_WHAT TO WORK ON_
Copy each line that includes the string "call" from the material into your answer.

_SUPPLIED INFORMATION_
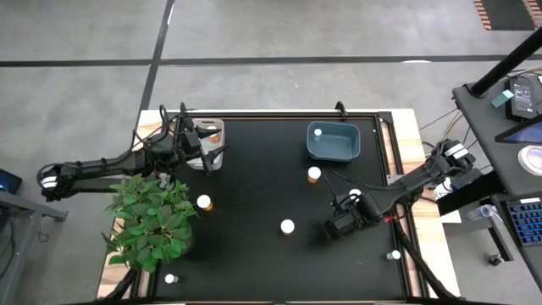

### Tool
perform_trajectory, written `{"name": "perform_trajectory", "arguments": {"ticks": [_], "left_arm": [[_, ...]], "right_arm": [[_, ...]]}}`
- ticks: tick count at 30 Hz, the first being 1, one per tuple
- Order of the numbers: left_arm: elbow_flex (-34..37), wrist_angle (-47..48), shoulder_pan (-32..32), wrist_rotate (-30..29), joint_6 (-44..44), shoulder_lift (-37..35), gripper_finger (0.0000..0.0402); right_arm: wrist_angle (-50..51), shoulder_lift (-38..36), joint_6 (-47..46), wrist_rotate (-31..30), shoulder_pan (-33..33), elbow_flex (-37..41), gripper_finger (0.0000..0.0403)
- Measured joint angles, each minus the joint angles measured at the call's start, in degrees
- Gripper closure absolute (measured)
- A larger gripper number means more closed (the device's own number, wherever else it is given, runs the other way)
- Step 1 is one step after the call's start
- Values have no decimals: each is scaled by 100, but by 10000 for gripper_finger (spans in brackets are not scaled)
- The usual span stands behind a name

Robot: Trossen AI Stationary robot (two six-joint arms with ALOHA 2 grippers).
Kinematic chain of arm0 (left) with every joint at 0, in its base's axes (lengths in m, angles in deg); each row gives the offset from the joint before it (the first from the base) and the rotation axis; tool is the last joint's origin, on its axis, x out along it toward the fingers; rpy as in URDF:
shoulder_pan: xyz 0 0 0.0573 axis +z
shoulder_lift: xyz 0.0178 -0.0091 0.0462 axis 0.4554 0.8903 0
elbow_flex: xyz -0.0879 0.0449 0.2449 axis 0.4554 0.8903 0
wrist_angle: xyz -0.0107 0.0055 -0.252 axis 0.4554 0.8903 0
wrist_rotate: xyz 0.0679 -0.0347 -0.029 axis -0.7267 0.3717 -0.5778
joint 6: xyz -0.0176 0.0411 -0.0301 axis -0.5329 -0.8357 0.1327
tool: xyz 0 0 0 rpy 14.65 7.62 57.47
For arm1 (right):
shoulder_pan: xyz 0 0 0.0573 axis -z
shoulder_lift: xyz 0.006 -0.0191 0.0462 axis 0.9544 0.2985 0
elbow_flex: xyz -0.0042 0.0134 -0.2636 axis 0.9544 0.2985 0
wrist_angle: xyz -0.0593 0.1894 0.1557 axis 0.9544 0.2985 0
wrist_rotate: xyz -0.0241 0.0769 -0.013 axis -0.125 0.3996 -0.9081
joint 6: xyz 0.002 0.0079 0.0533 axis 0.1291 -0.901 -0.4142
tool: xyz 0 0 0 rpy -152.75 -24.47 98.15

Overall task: Pick and place medicine bottles into bin by pill shape (circle, oval)
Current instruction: Put the small pink pill bottle into the blue bin

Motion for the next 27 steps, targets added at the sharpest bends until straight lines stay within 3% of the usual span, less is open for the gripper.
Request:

_RESPONSE BOX_
- Measured joint angles, each minus the joint angles measured at the call's start, in degrees
- Step 1 is one step after the call's start

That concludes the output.